Over the weekend, White House Advisor and right wing commentator Stephen Moore repeatedly compared (white) protesters who demonstrated against stay-at-home orders meant to flatten the COVID-19 curve to civil rights hero Rosa Parks.
“I’m not hearing a lot of objections of people on the left,” Moore told CBS News. “It’s interesting to me that the right has become more the Rosa Parks of the world than the left is.”
“I call these people modern-day Rosa Parks,” Moore went on to tell The Washington Post. “They are protesting against injustice and a loss of liberties.”
Moore had multiple occasions to rethink his position. Instead, he simply double-downed on his conclusion that right wing zealots upset they can’t return to work are comparable to the woman who, in 1955, lit the fuse on the Montgomery, Alabama, anti-segregation, bus boycott after she was arrested for refusing to give up her seat on a bus to a white passenger. The clear difference is that, while Parks risked her own life to save the life and dignity of others, these protesters are endangering their own lives and the lives of others, by ensuring that COVID-19 will continue to spread.
The protests have popped up in states like Michigan, where some protesters carried signs comparing Gov. Gretchen Whitmer to Nazi leader Adolf Hitler alongside Trump-Pence 2020, and “Open Michigan, Stop the Tyranny” signs. Protesters have also decried stay-at-home orders in Maryland, Texas, and my home state of Ohio with signs of “Fire Fauci!” and “Liberate.” It’s frightening enough that they believe these things, it’s more terrifying still that these dangerous beliefs are openly endorsed by members of the current administration..
Moore is a high-ranking economic advisor at the forefront of the administration’s coronavirus response, including the back-to-work council featuring Ivanka Trump and Jared Kushner. His comments came after Trump repeatedly sent mixed signals on reopening the country on Twitter and during press conferences.

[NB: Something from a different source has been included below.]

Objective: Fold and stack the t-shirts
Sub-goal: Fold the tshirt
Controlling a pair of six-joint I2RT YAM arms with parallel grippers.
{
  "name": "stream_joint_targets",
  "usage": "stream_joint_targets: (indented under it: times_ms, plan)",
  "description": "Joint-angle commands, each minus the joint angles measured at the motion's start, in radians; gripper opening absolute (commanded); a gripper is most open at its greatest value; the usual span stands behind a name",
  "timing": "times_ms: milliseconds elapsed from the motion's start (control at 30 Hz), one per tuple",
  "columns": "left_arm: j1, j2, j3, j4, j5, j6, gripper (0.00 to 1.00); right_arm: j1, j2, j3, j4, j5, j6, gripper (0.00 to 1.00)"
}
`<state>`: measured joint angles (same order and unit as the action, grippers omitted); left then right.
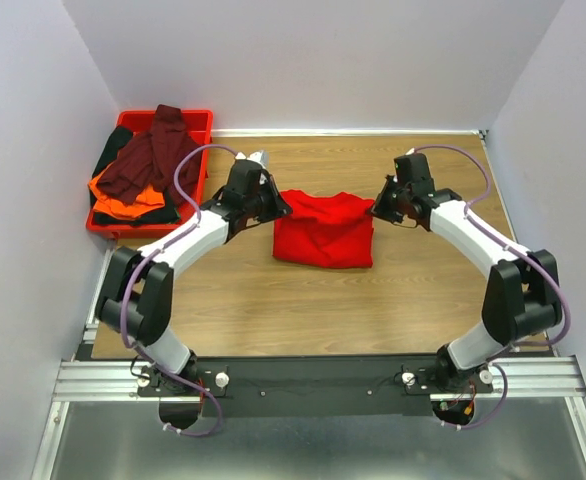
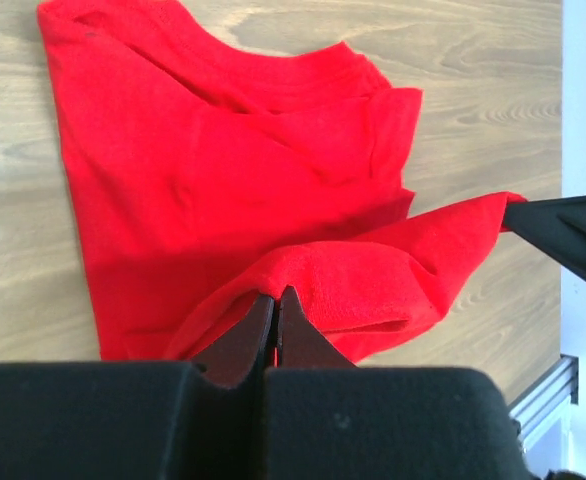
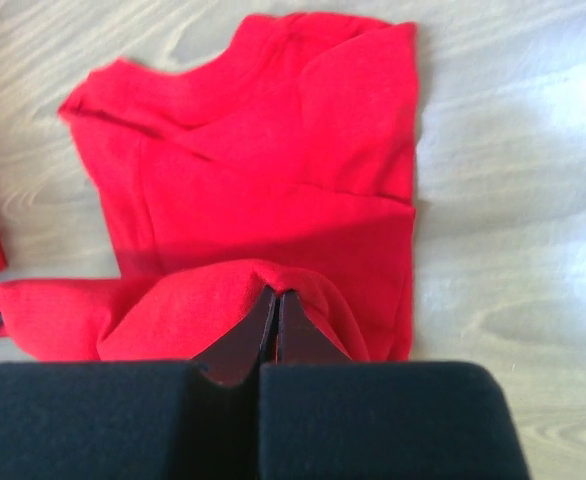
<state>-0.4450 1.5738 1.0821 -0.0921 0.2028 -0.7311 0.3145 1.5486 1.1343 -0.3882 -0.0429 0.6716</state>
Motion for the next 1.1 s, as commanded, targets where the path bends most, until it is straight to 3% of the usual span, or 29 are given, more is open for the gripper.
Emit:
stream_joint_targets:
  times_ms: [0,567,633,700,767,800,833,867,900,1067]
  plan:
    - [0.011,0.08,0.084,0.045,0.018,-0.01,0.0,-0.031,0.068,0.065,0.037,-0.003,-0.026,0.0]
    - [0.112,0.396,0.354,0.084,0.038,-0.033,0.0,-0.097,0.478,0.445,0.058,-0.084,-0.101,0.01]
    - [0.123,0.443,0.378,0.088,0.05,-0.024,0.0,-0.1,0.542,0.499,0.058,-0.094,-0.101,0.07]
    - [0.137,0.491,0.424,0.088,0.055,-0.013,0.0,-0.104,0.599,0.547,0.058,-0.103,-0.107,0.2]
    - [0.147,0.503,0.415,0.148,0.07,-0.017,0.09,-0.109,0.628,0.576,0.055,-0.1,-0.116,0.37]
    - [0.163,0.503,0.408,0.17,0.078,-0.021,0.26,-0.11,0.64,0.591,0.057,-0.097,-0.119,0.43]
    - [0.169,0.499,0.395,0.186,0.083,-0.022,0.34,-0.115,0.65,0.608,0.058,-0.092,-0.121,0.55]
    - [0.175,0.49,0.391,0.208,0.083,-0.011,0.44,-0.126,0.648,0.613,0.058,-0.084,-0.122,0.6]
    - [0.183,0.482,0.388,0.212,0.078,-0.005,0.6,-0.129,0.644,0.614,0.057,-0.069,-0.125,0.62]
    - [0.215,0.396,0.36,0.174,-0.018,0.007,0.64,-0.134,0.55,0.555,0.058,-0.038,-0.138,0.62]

The purpose of social-distancing orders is to prevent sick people, especially those who may not show signs of illness, from coming into contact with others in order to reduce the spread of transmission of COVID-19. It isn’t that these orders are perfect in their enforcement and don’t have negative repercussions. Just last week, I covered how many of these orders have criminal penalties attached and this will largely impact Black people and other system-impacted communities who are already testing positive at higher rates due to structural racism.
As I noted in the op-ed, “Criminalization itself is a public health crisis and is deeply rooted in the fabric of the United States. Calling law enforcement on people who violate stay-at-home orders — intentionally or not — is not a solution. Arresting and jailing people from marginalized communities will not flatten COVID-19’s curve. Instead, it will put people who are at high risk together and will only serve to spread the virus further.”

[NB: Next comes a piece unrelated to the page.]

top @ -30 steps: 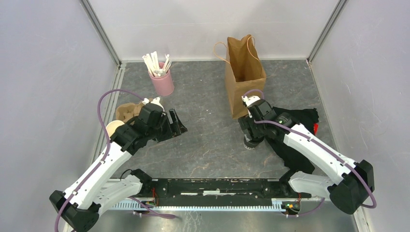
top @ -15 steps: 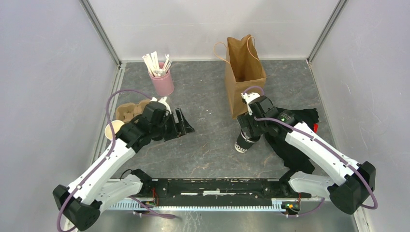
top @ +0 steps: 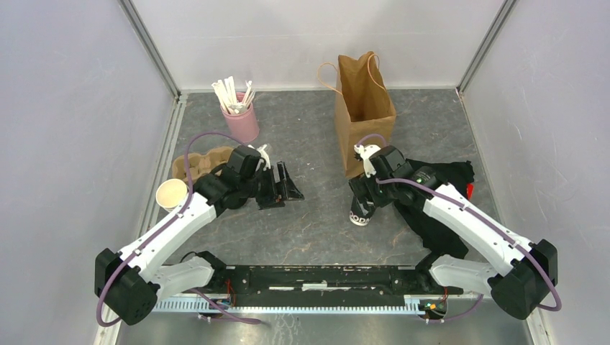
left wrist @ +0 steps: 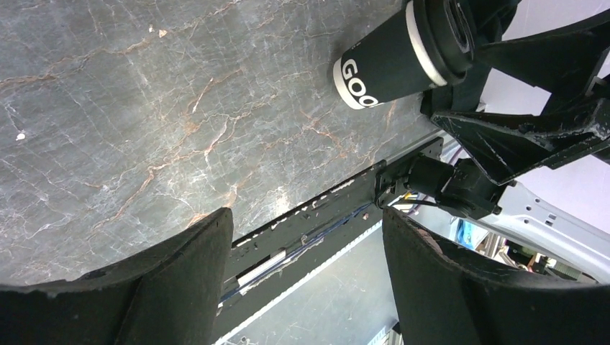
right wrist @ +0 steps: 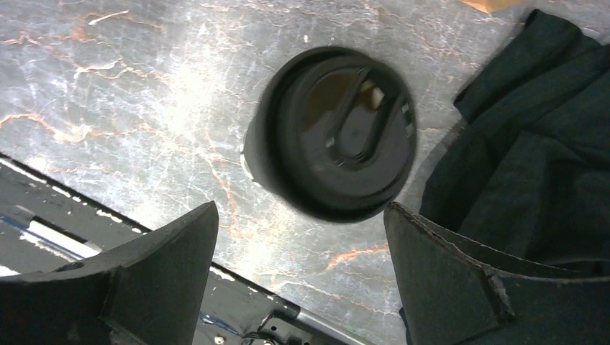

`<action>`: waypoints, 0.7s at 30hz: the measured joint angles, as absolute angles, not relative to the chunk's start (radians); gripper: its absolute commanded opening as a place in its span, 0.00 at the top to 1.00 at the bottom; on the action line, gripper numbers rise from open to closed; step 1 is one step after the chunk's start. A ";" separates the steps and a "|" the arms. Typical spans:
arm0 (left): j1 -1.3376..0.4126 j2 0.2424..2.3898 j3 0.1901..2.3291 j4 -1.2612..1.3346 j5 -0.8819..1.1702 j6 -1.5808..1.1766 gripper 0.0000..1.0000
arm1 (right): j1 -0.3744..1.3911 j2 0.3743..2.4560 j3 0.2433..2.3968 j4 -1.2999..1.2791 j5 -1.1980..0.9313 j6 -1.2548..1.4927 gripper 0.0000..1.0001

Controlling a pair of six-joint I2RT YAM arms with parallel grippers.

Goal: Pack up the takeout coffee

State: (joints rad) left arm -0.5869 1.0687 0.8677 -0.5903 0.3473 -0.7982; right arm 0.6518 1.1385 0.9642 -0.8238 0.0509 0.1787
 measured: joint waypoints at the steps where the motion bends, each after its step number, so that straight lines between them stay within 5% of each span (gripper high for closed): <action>1: -0.587 1.069 0.868 -0.589 0.350 -0.798 0.18 | 0.652 1.136 0.963 -0.822 0.040 0.178 0.10; 7: -0.587 1.085 0.868 -0.583 0.353 -0.798 0.18 | 0.661 1.129 0.929 -0.805 -0.013 0.175 0.12; 14: -0.587 1.127 0.868 -0.564 0.374 -0.798 0.18 | 0.646 1.128 0.914 -0.802 -0.004 0.215 0.02; 21: -0.587 1.136 0.868 -0.566 0.377 -0.798 0.17 | 0.381 1.169 0.927 -0.723 -0.109 0.297 0.02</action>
State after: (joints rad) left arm -0.5869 1.1358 0.8684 -0.5655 0.3775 -0.7982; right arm 0.3805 1.1694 0.9272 -0.7235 -0.1089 0.2970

But these protesters aren’t disavowing these orders to prove a point about criminalization, they are angry because they can’t go about business-as-usual and without facing small penalties for doing so.

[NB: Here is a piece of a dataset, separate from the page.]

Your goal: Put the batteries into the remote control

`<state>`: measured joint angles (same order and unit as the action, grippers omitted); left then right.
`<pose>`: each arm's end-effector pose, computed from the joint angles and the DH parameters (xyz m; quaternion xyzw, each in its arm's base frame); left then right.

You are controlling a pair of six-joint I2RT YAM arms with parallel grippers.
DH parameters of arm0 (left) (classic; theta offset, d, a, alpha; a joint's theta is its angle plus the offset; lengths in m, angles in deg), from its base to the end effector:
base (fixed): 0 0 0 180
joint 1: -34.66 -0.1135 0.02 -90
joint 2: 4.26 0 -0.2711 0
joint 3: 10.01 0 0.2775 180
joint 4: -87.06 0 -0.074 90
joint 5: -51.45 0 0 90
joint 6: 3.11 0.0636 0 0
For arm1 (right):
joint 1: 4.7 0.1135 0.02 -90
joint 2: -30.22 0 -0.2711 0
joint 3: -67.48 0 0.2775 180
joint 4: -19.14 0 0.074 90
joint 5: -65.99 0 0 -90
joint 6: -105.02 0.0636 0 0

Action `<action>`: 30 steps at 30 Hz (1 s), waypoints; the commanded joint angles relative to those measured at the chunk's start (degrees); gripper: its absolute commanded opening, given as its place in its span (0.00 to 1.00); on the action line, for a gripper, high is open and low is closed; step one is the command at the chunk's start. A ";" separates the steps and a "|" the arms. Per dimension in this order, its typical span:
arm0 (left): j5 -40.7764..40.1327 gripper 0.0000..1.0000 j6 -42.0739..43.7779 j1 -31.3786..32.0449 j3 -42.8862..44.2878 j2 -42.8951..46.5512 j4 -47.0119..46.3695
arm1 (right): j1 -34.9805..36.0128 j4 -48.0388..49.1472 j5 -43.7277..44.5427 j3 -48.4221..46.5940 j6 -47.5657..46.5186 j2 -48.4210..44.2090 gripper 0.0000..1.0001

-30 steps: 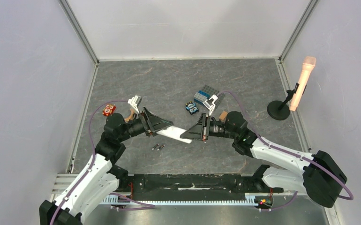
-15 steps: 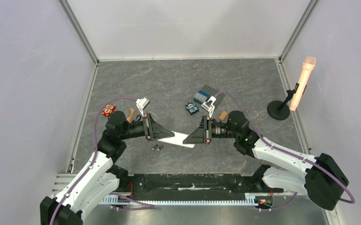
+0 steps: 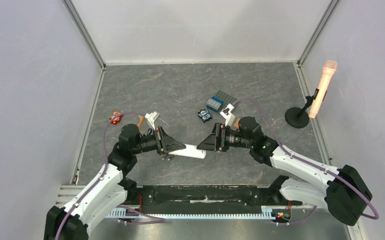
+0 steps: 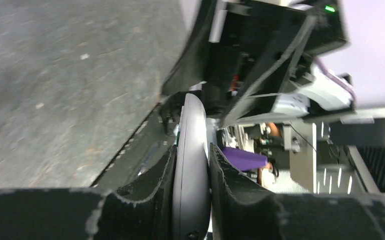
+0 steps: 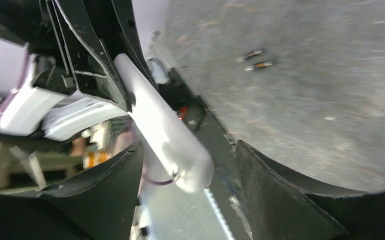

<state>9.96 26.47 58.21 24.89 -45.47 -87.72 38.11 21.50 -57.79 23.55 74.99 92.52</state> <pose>0.1695 -0.1258 0.2384 0.0232 0.7521 -0.6223 0.2158 0.1809 0.2157 0.2311 -0.0589 0.7818 0.5947 0.1780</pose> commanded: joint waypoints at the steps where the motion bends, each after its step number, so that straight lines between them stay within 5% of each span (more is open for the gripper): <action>1: -8.68 0.02 -0.02 0.55 -7.62 -0.38 -2.80 | -0.42 -13.63 17.35 -0.90 -9.78 -4.92 0.72; 13: -19.32 0.02 -2.53 2.02 -20.43 1.84 -6.65 | 5.32 -8.74 27.12 12.57 -5.23 -8.13 0.57; 20: -22.57 0.02 0.07 2.38 -21.66 3.42 -1.23 | 12.85 3.00 29.45 12.75 -1.21 1.08 0.50; 30: -23.44 0.02 5.50 2.38 -21.08 2.44 6.56 | 14.41 13.06 27.26 8.65 1.20 13.27 0.45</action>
<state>-10.46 26.53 60.31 3.34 -42.34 -87.72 52.21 27.27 -30.49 36.16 75.05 103.45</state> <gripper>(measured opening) 0.321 0.458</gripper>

According to one Maryland protester, “We are petitioning our governor, Larry Hogan, to immediately reopen our state’s business, educational and religious institutions,” the protest organizers wrote in an online letter, arguing that, while coronavirus was a serious public health concern, “the economic, social and educational disruption caused by shutdowns is guaranteed to cause significant, even greater, harm.”
We are all worried about the long-term harm of the coronavirus. But while protesters are publicly violating stay-at-home orders and facing minimal consequences, they are only making our chances of returning to something resembling life as we knew it worse.
Thankfully, these demonstrators are in the minority. Two-thirds of Americans fear that state governments will lift restrictions on public activity too quickly, compared with only one third who worry they will not do so quickly enough, according to a recent Pew Research Center survey of nearly 5,000 Americans.
These protesters are not Rosa Parks. They aren’t liberating anyone. They are spreading diseases as they have done since Europeans invaded the Americas more than 500 years ago. Given this selfish, dangerous, genocidal behavior, I fear many more Black, Indigenous, and Latinx lives will be snatched away.
Preston Mitchum is the Director of Policy with URGE: Unite for Reproductive & Gender Equity. URGE is a multistate reproductive justice organization powered by young people in the South and Midwest.